Il singolo deve soprattutto comprendere che la pace non può nascere dalla stanchezza e la paura contribuisce alla guerra, e al prolungamento della guerra. Solo in questo modo si spiega lo scoppio della Seconda guerra mondiale dopo un così breve intervallo. Per mantenere la pace non basta non volere la guerra. La vera pace presuppone un coraggio superiore a quello necessario per la guerra; è una manifestazione di travaglio spirituale, di forza spirituale. Verrà conquistata quando saremo capaci di estinguere il rosso fuoco che arde in noi stessi e sapremo affrancarci dall’odio e dalle sue scissioni. Il singolo è simile alla luce, che divampando, costringe le tenebre ad arretrare. Una fievole luce è più grande, più coercitiva di molto buio.

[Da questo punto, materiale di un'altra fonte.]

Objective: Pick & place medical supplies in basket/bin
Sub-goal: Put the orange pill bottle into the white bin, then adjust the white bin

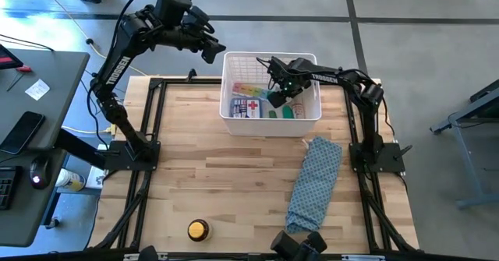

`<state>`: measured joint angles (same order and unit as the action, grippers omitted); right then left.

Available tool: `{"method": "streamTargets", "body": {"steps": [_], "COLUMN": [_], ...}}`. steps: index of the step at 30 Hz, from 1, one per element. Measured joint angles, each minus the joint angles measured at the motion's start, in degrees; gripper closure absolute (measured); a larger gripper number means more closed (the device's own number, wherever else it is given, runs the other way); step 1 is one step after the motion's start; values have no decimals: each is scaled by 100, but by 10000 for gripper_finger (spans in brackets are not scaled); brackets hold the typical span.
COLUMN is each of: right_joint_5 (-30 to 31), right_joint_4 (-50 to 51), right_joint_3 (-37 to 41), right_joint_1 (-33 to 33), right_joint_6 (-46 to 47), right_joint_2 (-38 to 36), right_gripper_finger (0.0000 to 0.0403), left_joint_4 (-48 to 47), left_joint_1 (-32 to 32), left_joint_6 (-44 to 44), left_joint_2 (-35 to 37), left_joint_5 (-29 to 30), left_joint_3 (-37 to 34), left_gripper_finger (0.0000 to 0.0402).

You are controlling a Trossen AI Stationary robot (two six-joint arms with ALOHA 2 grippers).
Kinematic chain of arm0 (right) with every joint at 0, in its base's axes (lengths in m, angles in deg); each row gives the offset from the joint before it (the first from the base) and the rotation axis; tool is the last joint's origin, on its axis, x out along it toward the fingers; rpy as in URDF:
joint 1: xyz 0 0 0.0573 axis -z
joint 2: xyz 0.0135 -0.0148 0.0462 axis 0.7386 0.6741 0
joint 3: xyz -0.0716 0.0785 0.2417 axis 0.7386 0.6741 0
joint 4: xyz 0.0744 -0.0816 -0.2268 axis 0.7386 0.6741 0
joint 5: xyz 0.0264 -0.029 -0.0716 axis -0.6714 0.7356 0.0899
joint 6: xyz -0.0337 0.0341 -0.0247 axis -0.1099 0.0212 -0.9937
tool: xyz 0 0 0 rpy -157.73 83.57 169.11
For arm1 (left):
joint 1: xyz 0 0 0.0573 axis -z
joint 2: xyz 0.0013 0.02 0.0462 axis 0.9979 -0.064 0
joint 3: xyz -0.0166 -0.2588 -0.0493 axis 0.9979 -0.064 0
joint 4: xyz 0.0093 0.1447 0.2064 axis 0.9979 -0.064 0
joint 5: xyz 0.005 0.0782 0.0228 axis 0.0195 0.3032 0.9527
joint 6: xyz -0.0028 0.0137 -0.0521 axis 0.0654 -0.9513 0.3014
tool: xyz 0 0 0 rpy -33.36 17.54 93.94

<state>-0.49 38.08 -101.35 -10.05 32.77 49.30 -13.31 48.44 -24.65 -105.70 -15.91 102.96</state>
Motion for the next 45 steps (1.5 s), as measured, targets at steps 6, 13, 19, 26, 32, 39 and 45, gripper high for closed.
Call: {"method": "streamTargets", "body": {"steps": [6,13,19,26,32,39,45], "right_joint_5": [-24,-28,-36,51,495,2000,2113], "right_joint_4": [0,-2,-96,-149,-169,300,1622], "right_joint_3": [0,0,-3,-9,-9,-20,87], "right_joint_1": [0,0,-2,-60,-55,-31,496], "right_joint_6": [-97,-103,-97,283,954,1384,2027], "right_joint_2": [0,-283,-854,-1681,-2632,-3457,-3325], "right_gripper_finger": [153,151,151,150,151,151,151], "left_joint_4": [-34,-220,-583,-796,-800,-943,-1066], "left_joint_1": [0,0,-2,0,2,2,2], "left_joint_6": [126,121,-176,-321,-173,-156,-156], "left_joint_2": [0,0,167,517,738,800,800], "left_joint_5": [-153,-300,-282,-245,-234,-345,-633], "left_joint_3": [0,0,-2,-2,-2,0,0], "left_gripper_finger": [153,153,153,153,153,153,153]}}
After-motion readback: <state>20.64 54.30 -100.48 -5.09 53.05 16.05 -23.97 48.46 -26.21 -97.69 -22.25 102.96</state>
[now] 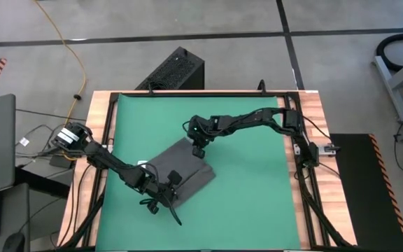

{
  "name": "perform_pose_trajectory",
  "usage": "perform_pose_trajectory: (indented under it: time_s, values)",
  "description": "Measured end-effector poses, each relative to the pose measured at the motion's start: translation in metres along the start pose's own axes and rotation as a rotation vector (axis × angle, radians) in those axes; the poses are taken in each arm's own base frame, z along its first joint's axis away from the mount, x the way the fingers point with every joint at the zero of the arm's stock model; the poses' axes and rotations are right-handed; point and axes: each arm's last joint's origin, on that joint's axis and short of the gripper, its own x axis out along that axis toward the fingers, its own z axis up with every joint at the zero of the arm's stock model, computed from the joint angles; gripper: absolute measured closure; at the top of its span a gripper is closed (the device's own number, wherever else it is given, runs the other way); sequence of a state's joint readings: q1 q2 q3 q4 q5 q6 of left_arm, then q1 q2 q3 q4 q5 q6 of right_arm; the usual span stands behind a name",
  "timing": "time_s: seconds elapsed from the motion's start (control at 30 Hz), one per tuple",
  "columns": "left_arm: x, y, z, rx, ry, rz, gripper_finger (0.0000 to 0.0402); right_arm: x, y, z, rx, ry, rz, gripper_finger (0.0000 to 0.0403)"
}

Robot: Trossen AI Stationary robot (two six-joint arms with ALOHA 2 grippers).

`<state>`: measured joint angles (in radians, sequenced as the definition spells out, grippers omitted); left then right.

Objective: Roll towel
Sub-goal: Roll the gray towel

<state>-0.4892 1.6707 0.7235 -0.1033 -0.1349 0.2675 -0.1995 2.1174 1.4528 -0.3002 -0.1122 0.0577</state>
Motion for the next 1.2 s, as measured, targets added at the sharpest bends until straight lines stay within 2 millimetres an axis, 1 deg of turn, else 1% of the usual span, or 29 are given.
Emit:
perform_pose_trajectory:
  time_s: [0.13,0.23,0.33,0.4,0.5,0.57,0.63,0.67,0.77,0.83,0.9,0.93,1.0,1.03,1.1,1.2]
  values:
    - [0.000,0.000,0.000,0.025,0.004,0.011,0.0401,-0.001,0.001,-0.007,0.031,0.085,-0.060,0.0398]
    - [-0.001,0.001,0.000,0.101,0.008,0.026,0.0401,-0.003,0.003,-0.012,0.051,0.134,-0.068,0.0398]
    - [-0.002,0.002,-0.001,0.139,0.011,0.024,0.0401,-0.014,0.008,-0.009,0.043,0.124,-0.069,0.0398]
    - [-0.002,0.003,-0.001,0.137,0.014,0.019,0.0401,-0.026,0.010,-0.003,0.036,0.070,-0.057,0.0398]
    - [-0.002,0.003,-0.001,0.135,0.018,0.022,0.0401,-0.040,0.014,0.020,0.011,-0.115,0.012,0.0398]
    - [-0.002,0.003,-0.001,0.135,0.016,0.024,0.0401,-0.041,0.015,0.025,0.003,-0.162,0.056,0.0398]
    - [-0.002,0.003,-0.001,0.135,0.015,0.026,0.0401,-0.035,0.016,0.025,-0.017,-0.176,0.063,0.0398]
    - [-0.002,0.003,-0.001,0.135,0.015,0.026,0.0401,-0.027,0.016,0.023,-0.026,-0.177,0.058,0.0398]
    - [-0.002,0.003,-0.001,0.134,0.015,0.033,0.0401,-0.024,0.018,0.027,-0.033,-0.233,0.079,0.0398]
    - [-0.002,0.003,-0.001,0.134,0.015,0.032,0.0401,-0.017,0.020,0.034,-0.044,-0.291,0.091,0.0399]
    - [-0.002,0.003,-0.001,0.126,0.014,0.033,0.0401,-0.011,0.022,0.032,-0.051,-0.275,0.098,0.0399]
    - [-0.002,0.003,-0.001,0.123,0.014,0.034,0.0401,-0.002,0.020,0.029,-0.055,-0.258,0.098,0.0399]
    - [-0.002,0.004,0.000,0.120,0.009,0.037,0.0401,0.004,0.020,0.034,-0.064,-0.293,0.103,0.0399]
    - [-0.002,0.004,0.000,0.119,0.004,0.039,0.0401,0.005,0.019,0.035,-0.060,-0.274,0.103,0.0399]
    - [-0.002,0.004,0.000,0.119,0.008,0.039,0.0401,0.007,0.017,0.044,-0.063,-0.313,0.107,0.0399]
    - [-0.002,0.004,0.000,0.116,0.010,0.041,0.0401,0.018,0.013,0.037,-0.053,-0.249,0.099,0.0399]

Ciò vale anche per chi è destinato a cadere. Incede verso l’eternità con portamento fiero. La vera lotta che ci troviamo a combattere si rivela sempre più un conflitto tra le forze della distruzione e le forze della vita. In questa lotta i guerrieri di retto sentire stanno fianco a fianco, come gli antichi cavalieri.

Quando ciò avverrà, la pace diverrà duratura.”

Ci piace inoltre ricordare cosa ebbe a scrivere Walter F. Otto in un suo scritto, autore citato dallo stesso Bosincu:

“È tempo di deciderci a dedicare la più seria attenzione alla tradizione e non più, per amor di pregiudizio, a seppellire la metà del venerando contenuto. […] Il divino si è manifestato a ogni popolo, e ha conferito carattere non soltanto ai culti ma, al contempo, allo stesso agire di quei popoli, e ha dato la sua impronta al loro carattere di popolo. […]

Se dunque i culti non sono pratiche utilitaristiche ma potenti creazioni prodotte dall’ afflato della divinità che si rivela, e i miti non sono fantasticherie ma testimonianze di quello stesso incontro con il sublime; se dunque è possibile prendere atto di fenomeni originari e rendere giustizia a grandi realtà, allora lo studio della psicologia e della logica, da cui si è finora attesa ogni risposta, non è più utile. Soltanto l’essere stesso del mondo può ammaestrarci, e anziché prendere quale punto di riferimento, come si è fatto finora, i tipi umani dalla mentalità più limitata e meschina, dobbiamo eleggere a nostre guide gli spiriti migliori, quelli che hanno guardato il mondo più in profondità e che sono stati afferrati con più forza dall’entità essenziale.

È tempo di ricordare di nuovo le parole di Schelling:”Qui dunque non è questione, quale opinione debba assumersi del fenomeno, affinché esso, reso conforme ad una qualsivoglia filosofia, possa essere agevolmente spiegato, ma viceversa, quale filosofia si richieda, affinché, cresciuta con l’oggetto, ne sia all’altezza.”

Mario Bosincu: è ricercatore in Letteratura tedesca presso l’Università di Sassari. Formatosi in Italia e Germania, si è dedicato allo studio delle opere di Ersnt Jünger a partire dalla prospettiva junghiana. Per i tipi de Le Lettere ha curato e tradotto i volumi Autunno in Sardegna e La grande madre. Meditazioni mediterranee di Ernst Jünger e Apollo, Pan, Dioniso di Friedrich Georg Jünger.